And yet, to folks like us, Christ assures us that it is God’s good pleasure to entrust God’s own kingdom.  Obviously, God sees things about us that even we ourselves miss from time to time.  How such knowledge should broaden our generosity of spirit towards one another and even towards ourselves!  Despite our quirks, our shortcomings, our inadequacies, God has given us the kingdom!  To us, even us, God has come and chosen to reside with us, that the world might be changed and that we, as God’s people, might be transformed.  That is grace and that is … wonderfully good news!

Remember who you are … to God. -mra

Mondays with Martin – December 19, 2011 From today’s entry in “God’s Light in Our World: Advent Devotional 2011”:

Read:  II Peter 1:19-21

Notice the pronoun used in that first verse of our passage for today.  It’s a plural pronoun.  It’s not the “royal we” that refers in an elevated sense to the singular author; it is truly a reference to those who witnessed and relayed the event of the Transfiguration.

Peter gives in this passage some keys to interpreting and understanding scripture.  Here, he makes it plain that interpretation of the scripture is not an isolated or lonely thing.  Instead it is something that is done in community.  Together we should reflect upon scripture as a church, a household of faith.  Doing this together places us in an atmosphere much more conducive for the Spirit to influence our hearts and minds.

Fred Craddock, renowned preacher, has said this about that:

“Do not misunderstand; the availability of scripture to every family and person was and is a blessing beyond measuring.  However, when I can sit alone with my Bible on my lap, I can easily be seduced into becoming my own church, and I might even cease to join the assembly that provided the scripture and that continually seeks to hear aright the Word of God.”

Another translation relates the beginning of our passage like this: “The prophetic Word was confirmed to us.  You’ll do well to keep focusing on it.”  Called by Christ to be a part of his church, Peter reminds us this day that we need each other to comprehend as best we are able, the height and depth and breadth of what has been given to this world and to us in Jesus Christ.

Grace and peace, -mra

Mondays with Martin – December 12, 2011  From today’s entry in “God’s Light in Our World: Advent Devotional 2011”:

Read:  Psalm 72:11-12

Sometimes the Christian Church has deflected some of the more political aims of God’s Kingdom.  In an attempt to be good Americans, we have understood separation of church and state to mean a compartmentalization of the demands of faith from the rest of our lives.  Nothing could be further from the truth.  The coming Kingdom of God has obvious political ramifications; it is God’s kingdom after all!

One of those ramifications is the collective concern for the poor and the needy.
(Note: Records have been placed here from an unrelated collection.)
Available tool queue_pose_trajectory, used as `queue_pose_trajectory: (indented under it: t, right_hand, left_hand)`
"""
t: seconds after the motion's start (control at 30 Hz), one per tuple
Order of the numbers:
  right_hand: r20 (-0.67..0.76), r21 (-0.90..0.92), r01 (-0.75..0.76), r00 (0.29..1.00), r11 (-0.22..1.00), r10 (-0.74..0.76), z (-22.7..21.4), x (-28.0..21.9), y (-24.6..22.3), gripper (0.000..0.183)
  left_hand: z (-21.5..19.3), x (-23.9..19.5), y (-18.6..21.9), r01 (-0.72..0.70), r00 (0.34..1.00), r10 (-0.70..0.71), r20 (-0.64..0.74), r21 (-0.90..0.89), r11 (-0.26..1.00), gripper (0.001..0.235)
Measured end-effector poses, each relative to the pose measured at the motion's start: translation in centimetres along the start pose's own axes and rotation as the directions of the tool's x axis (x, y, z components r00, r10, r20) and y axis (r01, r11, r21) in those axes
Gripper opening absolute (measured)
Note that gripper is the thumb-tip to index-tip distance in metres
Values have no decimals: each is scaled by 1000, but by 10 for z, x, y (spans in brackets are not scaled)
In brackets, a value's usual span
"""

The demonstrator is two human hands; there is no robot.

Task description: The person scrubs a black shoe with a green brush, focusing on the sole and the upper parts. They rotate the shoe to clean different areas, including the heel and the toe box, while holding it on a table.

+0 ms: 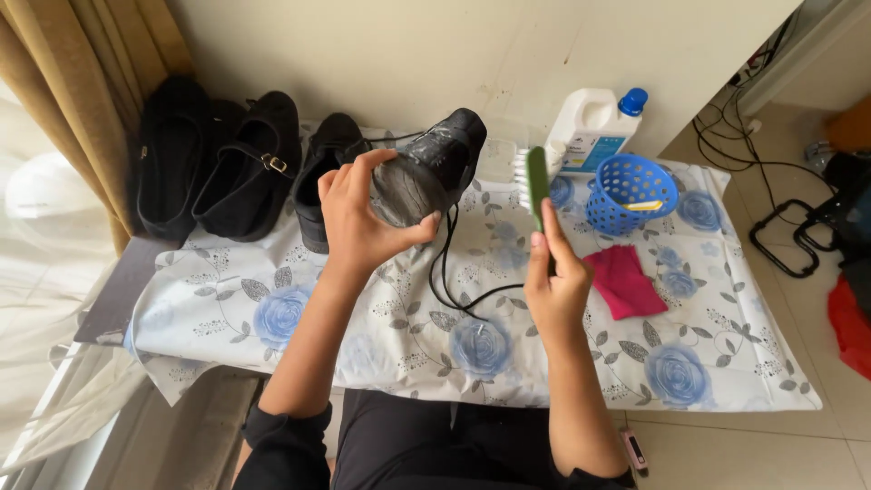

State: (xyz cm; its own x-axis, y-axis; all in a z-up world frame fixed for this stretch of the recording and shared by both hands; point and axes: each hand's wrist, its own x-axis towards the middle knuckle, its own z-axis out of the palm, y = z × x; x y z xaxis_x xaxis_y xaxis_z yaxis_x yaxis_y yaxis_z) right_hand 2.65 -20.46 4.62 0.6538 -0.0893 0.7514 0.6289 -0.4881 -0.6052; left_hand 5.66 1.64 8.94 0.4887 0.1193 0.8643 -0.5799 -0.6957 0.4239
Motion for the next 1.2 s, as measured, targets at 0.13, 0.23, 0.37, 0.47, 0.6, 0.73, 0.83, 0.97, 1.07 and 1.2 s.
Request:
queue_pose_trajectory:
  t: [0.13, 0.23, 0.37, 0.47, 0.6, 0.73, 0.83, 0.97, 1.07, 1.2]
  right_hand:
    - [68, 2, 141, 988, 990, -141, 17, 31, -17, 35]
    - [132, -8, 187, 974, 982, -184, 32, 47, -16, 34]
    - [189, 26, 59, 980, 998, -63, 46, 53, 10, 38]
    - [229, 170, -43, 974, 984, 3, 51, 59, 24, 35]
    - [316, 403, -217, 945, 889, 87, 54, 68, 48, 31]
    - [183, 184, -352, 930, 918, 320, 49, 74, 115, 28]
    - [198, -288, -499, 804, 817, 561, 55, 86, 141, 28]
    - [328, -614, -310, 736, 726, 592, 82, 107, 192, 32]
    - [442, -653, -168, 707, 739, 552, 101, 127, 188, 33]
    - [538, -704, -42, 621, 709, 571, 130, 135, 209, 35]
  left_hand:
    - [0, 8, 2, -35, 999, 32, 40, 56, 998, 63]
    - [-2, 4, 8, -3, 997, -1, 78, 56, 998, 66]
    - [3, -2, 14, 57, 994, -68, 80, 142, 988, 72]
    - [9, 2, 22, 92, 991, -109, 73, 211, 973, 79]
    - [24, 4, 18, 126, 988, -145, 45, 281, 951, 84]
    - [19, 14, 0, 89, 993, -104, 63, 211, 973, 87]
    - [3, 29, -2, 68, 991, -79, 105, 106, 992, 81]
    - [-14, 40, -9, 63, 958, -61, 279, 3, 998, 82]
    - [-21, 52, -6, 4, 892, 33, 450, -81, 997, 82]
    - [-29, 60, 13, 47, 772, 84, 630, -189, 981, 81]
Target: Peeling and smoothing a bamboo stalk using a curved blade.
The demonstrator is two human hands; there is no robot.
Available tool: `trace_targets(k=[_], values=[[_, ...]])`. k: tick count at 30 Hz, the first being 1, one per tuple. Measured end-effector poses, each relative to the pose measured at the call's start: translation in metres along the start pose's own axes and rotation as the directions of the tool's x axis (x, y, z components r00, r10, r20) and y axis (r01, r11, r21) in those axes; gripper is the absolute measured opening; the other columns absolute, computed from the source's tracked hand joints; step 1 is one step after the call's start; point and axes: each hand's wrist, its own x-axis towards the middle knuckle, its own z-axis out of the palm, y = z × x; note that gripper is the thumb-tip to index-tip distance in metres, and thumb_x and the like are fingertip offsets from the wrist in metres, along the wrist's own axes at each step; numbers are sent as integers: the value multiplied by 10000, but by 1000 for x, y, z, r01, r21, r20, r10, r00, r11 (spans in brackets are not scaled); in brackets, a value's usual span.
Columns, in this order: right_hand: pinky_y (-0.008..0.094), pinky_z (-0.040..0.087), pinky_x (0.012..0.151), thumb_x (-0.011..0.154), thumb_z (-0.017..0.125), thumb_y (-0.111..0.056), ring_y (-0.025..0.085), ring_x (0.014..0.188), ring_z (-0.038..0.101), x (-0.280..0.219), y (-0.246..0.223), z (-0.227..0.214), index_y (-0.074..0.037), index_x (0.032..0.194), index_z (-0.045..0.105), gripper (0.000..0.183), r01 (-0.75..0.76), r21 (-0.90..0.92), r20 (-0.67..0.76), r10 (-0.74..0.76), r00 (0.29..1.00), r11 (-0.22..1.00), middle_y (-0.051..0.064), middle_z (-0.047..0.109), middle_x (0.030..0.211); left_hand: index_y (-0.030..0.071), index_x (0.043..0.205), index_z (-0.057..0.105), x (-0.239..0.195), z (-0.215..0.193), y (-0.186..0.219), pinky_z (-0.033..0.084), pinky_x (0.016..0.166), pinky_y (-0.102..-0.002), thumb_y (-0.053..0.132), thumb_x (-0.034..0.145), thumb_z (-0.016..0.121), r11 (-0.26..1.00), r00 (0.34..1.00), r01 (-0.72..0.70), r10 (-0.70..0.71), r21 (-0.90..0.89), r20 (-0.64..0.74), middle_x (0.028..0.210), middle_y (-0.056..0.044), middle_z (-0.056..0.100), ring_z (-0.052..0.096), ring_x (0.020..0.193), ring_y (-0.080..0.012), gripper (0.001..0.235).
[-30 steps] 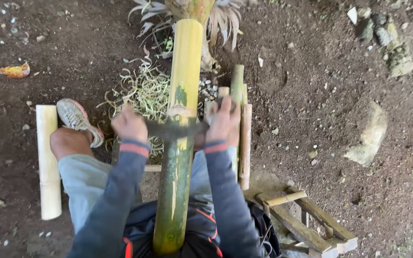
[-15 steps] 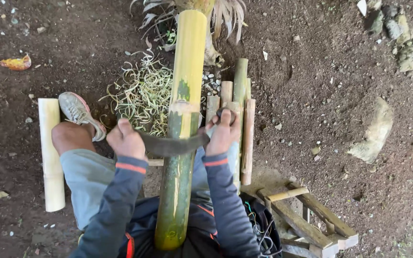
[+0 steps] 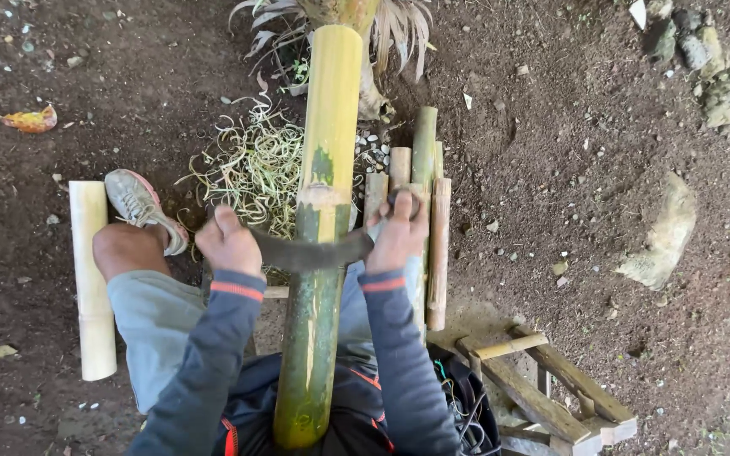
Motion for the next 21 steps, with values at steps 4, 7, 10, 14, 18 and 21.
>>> trace_targets(k=[4, 7, 10, 14, 18, 21], values=[[270, 466, 423, 1005, 591, -165, 100, 568, 529, 53, 9, 44, -12, 1105, 592, 183, 32, 39, 11, -33, 999, 999, 31, 537, 787, 103, 762, 487, 59, 50, 8, 410, 488, -367, 216, 1093, 497, 957, 989, 146, -147, -252, 16, 599, 76, 432, 401, 510, -139, 350], [291, 471, 403, 991, 586, -151, 112, 567, 543, 58, 18, 38, -15, 1081, 573, 164, 127, 74, -2, -127, 992, 989, 34, 544, 810, -30, 625, 468, 83, 55, -39, 318, 485, -410, 210, 1056, 525, 996, 996, -83, 84, 24, -36, 565, -15, 430, 386, 510, -159, 497], [289, 458, 402, 982, 592, -152, 106, 556, 521, 36, 9, 21, -35, 1080, 561, 156, 111, 111, -2, -111, 994, 988, 37, 577, 824, -50, 849, 589, 63, 36, -60, 479, 700, -382, 180, 1206, 481, 904, 914, -405, 406, 139, 20, 942, -65, 517, 513, 751, -176, 438], [286, 453, 406, 998, 587, -178, 121, 511, 503, 48, 15, 26, -30, 1088, 593, 174, 40, 55, 12, -41, 999, 998, 46, 559, 726, -76, 807, 537, 62, 38, -81, 401, 614, -398, 241, 1146, 532, 974, 983, -167, 176, 152, -49, 723, -124, 523, 458, 643, -201, 465], [292, 424, 405, 1003, 595, -184, 128, 493, 491, 83, 36, 31, -27, 1076, 588, 173, 56, 69, 5, -56, 998, 996, 38, 548, 682, -6, 777, 510, 73, 64, -30, 407, 529, -367, 192, 1041, 540, 962, 996, -89, 81, -258, -41, 689, -1, 535, 493, 602, -133, 331], [276, 422, 431, 1000, 602, -200, 108, 532, 499, 52, 21, 16, -47, 1073, 574, 172, 72, 93, -13, -71, 997, 993, 19, 592, 751, 12, 628, 444, 42, 55, 36, 319, 509, -358, 205, 1087, 508, 983, 987, -156, 158, -97, 16, 536, 1, 455, 393, 500, -140, 502]])
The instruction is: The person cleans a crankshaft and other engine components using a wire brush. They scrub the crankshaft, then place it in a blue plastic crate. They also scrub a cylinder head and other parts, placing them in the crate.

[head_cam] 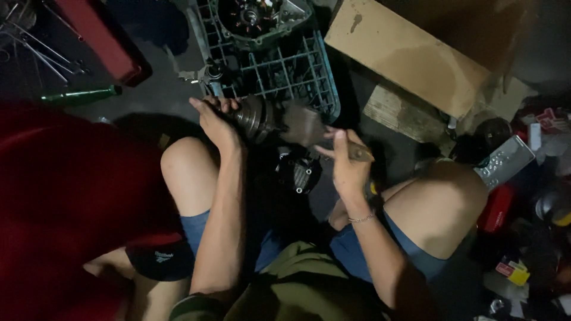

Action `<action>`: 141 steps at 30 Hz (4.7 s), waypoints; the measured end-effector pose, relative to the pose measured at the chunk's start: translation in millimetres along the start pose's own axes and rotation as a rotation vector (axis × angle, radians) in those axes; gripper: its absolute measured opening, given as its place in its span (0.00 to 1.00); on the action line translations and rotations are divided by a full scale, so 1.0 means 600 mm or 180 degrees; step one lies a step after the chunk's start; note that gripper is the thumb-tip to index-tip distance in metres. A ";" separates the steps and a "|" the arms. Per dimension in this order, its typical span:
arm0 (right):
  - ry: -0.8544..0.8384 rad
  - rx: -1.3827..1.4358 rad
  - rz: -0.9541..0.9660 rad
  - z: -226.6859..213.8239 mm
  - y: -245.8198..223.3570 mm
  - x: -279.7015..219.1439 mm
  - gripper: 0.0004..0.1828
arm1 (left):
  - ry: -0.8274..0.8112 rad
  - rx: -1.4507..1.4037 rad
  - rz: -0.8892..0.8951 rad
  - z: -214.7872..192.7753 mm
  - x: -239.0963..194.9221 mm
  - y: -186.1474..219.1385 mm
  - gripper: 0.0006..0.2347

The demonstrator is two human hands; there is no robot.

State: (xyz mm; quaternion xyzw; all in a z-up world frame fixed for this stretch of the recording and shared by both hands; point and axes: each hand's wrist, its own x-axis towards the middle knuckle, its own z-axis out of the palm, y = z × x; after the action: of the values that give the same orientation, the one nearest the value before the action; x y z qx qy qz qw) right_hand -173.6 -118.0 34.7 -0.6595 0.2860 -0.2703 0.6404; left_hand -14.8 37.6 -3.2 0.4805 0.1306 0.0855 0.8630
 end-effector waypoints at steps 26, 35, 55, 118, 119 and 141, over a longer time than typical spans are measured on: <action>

This is a mandate from scripture, present both in the Old and New Testament. A witness to God’s expectation that we be concerned about the poor and needy is found throughout scripture.

The words of the Psalmist selected for today’s reading points this up sharply:

“May all kings fall down before him,

All nations give him service.

For he delivers the needy when they call,

The poor and those who have no helper.”

Here is what Henri Nouwen has written about this verse:

“We must develop a global spirituality in which the demands of the Gospel guide not only the behavior of individuals but of nations as well.  Many will consider this naïve.  They are glad to accept the teachings of Jesus for their personal and family lives, but when it comes to international affairs they consider these same teachings unrealistic and utopian … [However], the life of discipleship goes far beyond individual piety or communal loyalty.”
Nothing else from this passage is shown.